BEGIN Information shown

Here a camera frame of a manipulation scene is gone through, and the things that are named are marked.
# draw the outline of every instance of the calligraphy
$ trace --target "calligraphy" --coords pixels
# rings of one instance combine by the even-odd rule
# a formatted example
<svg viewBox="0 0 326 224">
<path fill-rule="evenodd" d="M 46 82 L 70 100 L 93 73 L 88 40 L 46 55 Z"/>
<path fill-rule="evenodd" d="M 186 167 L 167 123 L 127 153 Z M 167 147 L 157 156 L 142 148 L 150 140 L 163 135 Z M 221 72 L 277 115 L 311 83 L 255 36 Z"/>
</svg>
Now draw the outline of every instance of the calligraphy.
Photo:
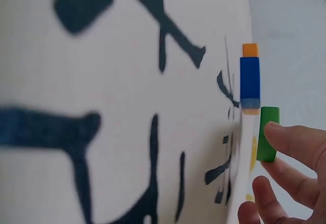
<svg viewBox="0 0 326 224">
<path fill-rule="evenodd" d="M 86 224 L 92 223 L 92 201 L 86 151 L 100 128 L 99 113 L 70 118 L 19 107 L 0 108 L 0 145 L 62 150 L 73 164 L 74 180 Z"/>
<path fill-rule="evenodd" d="M 230 67 L 229 67 L 229 54 L 228 54 L 228 45 L 227 45 L 227 39 L 226 36 L 224 37 L 224 41 L 225 41 L 225 50 L 226 50 L 226 61 L 227 61 L 227 70 L 228 70 L 228 82 L 229 82 L 229 87 L 230 90 L 227 89 L 227 87 L 224 84 L 223 81 L 223 72 L 220 71 L 217 77 L 217 83 L 218 83 L 218 87 L 221 90 L 221 92 L 230 100 L 230 102 L 232 103 L 232 106 L 229 108 L 228 110 L 228 120 L 230 119 L 230 114 L 232 111 L 232 119 L 234 120 L 234 108 L 239 108 L 239 102 L 234 100 L 234 96 L 233 96 L 233 87 L 234 87 L 234 74 L 232 75 L 232 83 L 231 83 L 231 75 L 230 75 Z M 215 197 L 215 203 L 217 204 L 221 204 L 222 200 L 223 200 L 223 196 L 224 196 L 224 192 L 225 192 L 225 188 L 227 188 L 227 196 L 226 196 L 226 203 L 228 203 L 229 198 L 231 196 L 231 169 L 230 169 L 230 164 L 231 164 L 231 160 L 232 160 L 232 149 L 233 149 L 233 140 L 234 140 L 234 136 L 233 136 L 233 132 L 231 133 L 231 138 L 229 138 L 228 135 L 223 137 L 223 144 L 227 145 L 228 142 L 230 141 L 230 147 L 226 148 L 226 154 L 228 155 L 227 160 L 225 161 L 224 164 L 211 169 L 209 171 L 206 172 L 205 174 L 205 183 L 206 185 L 210 184 L 212 181 L 214 181 L 215 179 L 217 179 L 221 174 L 224 174 L 224 180 L 223 180 L 223 186 L 222 189 L 218 189 L 218 192 L 216 194 Z M 226 182 L 226 173 L 225 171 L 228 170 L 228 184 L 225 187 L 225 182 Z"/>
</svg>

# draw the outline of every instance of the yellow mark
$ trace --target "yellow mark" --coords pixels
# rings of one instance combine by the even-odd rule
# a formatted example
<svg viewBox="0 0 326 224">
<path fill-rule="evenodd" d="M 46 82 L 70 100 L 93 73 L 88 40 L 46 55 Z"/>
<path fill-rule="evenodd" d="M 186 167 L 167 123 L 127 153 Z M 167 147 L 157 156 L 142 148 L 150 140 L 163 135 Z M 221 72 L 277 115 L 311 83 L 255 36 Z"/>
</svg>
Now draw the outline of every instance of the yellow mark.
<svg viewBox="0 0 326 224">
<path fill-rule="evenodd" d="M 257 138 L 253 137 L 253 145 L 251 149 L 251 162 L 250 162 L 250 172 L 253 171 L 255 165 L 256 165 L 256 156 L 257 156 Z"/>
<path fill-rule="evenodd" d="M 259 57 L 259 50 L 257 43 L 245 43 L 242 45 L 243 57 Z"/>
<path fill-rule="evenodd" d="M 255 198 L 251 194 L 247 194 L 246 199 L 247 199 L 247 201 L 251 201 L 251 202 L 255 201 Z"/>
</svg>

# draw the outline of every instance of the dark blue ink
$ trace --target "dark blue ink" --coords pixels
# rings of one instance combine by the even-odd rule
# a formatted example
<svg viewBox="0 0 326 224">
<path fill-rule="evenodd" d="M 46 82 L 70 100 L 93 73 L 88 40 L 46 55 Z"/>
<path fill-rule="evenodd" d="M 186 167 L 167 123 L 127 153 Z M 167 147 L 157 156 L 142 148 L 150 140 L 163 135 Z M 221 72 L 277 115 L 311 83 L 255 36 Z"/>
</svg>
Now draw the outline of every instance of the dark blue ink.
<svg viewBox="0 0 326 224">
<path fill-rule="evenodd" d="M 180 156 L 180 185 L 179 185 L 179 199 L 178 207 L 175 215 L 175 223 L 178 222 L 183 204 L 184 204 L 184 165 L 185 165 L 185 152 L 182 152 Z"/>
<path fill-rule="evenodd" d="M 224 192 L 218 190 L 218 193 L 216 194 L 216 197 L 215 197 L 215 203 L 216 204 L 222 203 L 223 195 L 224 195 Z"/>
<path fill-rule="evenodd" d="M 159 0 L 161 7 L 164 10 L 164 0 Z M 166 36 L 167 32 L 163 29 L 159 29 L 159 50 L 158 50 L 158 65 L 159 70 L 163 73 L 167 63 L 167 49 L 166 49 Z"/>
<path fill-rule="evenodd" d="M 221 92 L 232 102 L 234 107 L 239 108 L 239 102 L 235 101 L 233 99 L 233 91 L 231 87 L 231 76 L 230 76 L 230 65 L 229 65 L 229 51 L 228 51 L 228 44 L 226 40 L 226 36 L 224 36 L 224 42 L 225 42 L 225 51 L 226 51 L 226 62 L 227 62 L 227 69 L 228 69 L 228 81 L 229 81 L 229 86 L 230 86 L 230 91 L 226 88 L 223 82 L 223 73 L 222 71 L 219 72 L 218 77 L 217 77 L 217 82 L 219 85 L 219 88 Z"/>
<path fill-rule="evenodd" d="M 206 185 L 210 184 L 217 177 L 219 177 L 223 172 L 225 172 L 225 170 L 227 170 L 229 168 L 230 162 L 231 162 L 231 155 L 229 156 L 229 159 L 224 164 L 206 172 L 206 174 L 205 174 Z"/>
<path fill-rule="evenodd" d="M 218 77 L 217 77 L 217 82 L 218 82 L 218 86 L 221 90 L 221 92 L 232 102 L 233 108 L 232 108 L 232 119 L 234 119 L 234 108 L 239 108 L 239 102 L 234 100 L 234 96 L 233 96 L 233 89 L 232 87 L 234 87 L 234 74 L 232 74 L 232 84 L 231 84 L 231 75 L 230 75 L 230 66 L 229 66 L 229 52 L 228 52 L 228 45 L 227 45 L 227 39 L 226 36 L 224 37 L 224 41 L 225 41 L 225 51 L 226 51 L 226 61 L 227 61 L 227 73 L 228 73 L 228 82 L 229 82 L 229 87 L 230 90 L 228 90 L 226 88 L 226 86 L 224 85 L 223 82 L 223 73 L 222 71 L 219 72 Z M 228 110 L 228 120 L 230 119 L 230 113 L 231 113 L 231 107 Z M 221 204 L 222 203 L 222 199 L 224 196 L 224 192 L 225 192 L 225 182 L 226 182 L 226 173 L 225 171 L 227 169 L 228 170 L 228 184 L 227 184 L 227 197 L 226 197 L 226 204 L 229 202 L 229 198 L 231 196 L 231 192 L 232 192 L 232 183 L 231 183 L 231 159 L 232 159 L 232 149 L 233 149 L 233 132 L 231 133 L 231 144 L 230 144 L 230 149 L 227 149 L 227 154 L 229 151 L 229 157 L 227 159 L 227 161 L 218 166 L 215 169 L 209 170 L 206 175 L 205 175 L 205 182 L 206 184 L 210 184 L 212 181 L 214 181 L 217 177 L 219 177 L 221 174 L 224 174 L 224 179 L 223 179 L 223 185 L 222 188 L 218 189 L 218 192 L 216 194 L 215 197 L 215 203 L 216 204 Z M 229 136 L 226 135 L 223 137 L 223 144 L 227 144 L 229 142 Z"/>
<path fill-rule="evenodd" d="M 232 192 L 232 190 L 231 190 L 231 179 L 229 178 L 229 182 L 228 182 L 228 192 L 227 192 L 227 194 L 226 194 L 226 202 L 225 202 L 226 205 L 228 204 L 228 202 L 229 202 L 229 200 L 230 200 L 231 192 Z"/>
<path fill-rule="evenodd" d="M 234 107 L 239 108 L 239 102 L 237 102 L 233 99 L 233 93 L 229 92 L 228 89 L 226 88 L 226 86 L 224 85 L 222 71 L 220 71 L 220 73 L 218 74 L 217 82 L 218 82 L 221 92 L 224 93 L 224 95 L 228 99 L 230 99 L 230 101 L 232 102 Z"/>
<path fill-rule="evenodd" d="M 229 135 L 223 137 L 223 144 L 227 144 L 229 141 Z"/>
<path fill-rule="evenodd" d="M 99 113 L 71 118 L 24 108 L 2 107 L 0 145 L 66 152 L 73 163 L 76 190 L 86 224 L 91 224 L 92 202 L 86 151 L 100 124 Z"/>
<path fill-rule="evenodd" d="M 112 4 L 113 0 L 55 0 L 54 9 L 64 28 L 77 35 Z"/>
<path fill-rule="evenodd" d="M 166 14 L 162 0 L 138 0 L 148 12 L 156 19 L 162 30 L 167 34 L 169 33 L 178 45 L 190 56 L 194 65 L 199 69 L 206 53 L 206 48 L 199 48 L 194 46 L 190 40 L 181 32 L 173 20 Z"/>
<path fill-rule="evenodd" d="M 155 115 L 152 119 L 149 146 L 151 163 L 149 186 L 135 205 L 125 215 L 111 222 L 111 224 L 143 224 L 147 215 L 151 217 L 151 224 L 157 224 L 158 115 Z"/>
</svg>

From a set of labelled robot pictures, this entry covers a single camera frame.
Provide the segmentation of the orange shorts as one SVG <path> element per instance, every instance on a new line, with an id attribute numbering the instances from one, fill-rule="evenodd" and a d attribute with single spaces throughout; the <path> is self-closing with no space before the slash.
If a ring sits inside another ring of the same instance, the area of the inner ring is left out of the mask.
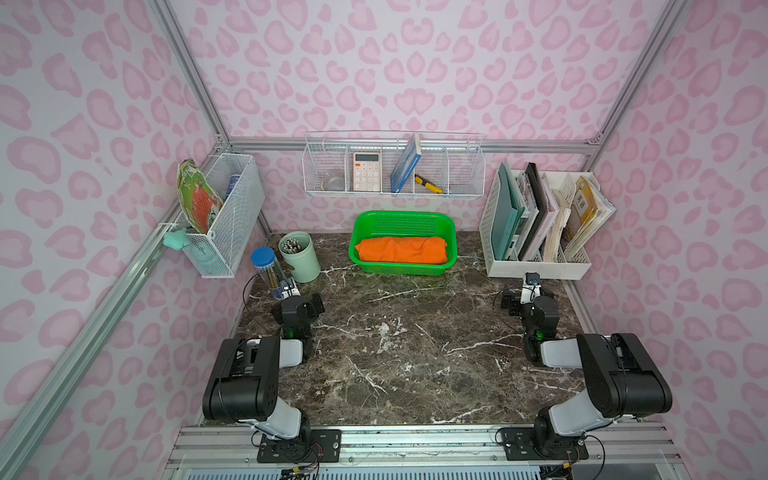
<path id="1" fill-rule="evenodd" d="M 364 262 L 441 265 L 448 261 L 447 242 L 440 237 L 381 237 L 354 247 Z"/>

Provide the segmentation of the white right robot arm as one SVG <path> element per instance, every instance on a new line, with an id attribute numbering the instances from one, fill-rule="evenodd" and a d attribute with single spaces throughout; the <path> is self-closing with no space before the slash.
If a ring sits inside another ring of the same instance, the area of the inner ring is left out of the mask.
<path id="1" fill-rule="evenodd" d="M 578 442 L 592 430 L 629 415 L 635 418 L 668 412 L 671 388 L 633 333 L 578 334 L 559 338 L 558 304 L 539 284 L 525 284 L 518 294 L 502 294 L 501 307 L 521 319 L 523 352 L 536 366 L 577 369 L 585 389 L 539 411 L 531 428 L 517 430 L 508 445 L 517 455 L 544 459 L 580 455 Z"/>

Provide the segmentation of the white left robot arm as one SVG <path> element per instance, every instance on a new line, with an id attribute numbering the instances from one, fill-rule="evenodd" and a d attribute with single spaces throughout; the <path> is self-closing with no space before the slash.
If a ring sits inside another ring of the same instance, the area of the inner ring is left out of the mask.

END Information shown

Give back every line from the beginning of the records through the line holding "Now draw the outline of every instance of the calligraphy.", exactly as it reads, and leave out the rest.

Here a camera frame of a manipulation scene is gone through, and the things that are named are marked.
# draw the outline of every instance of the calligraphy
$ trace --target "calligraphy" --coords pixels
# rings of one instance combine by the even-odd rule
# a formatted example
<svg viewBox="0 0 326 224">
<path fill-rule="evenodd" d="M 46 82 L 70 100 L 93 73 L 88 40 L 46 55 Z"/>
<path fill-rule="evenodd" d="M 186 167 L 167 123 L 127 153 Z M 167 147 L 157 156 L 142 148 L 150 140 L 163 135 Z M 221 72 L 277 115 L 311 83 L 255 36 Z"/>
</svg>
Now draw the outline of every instance of the calligraphy.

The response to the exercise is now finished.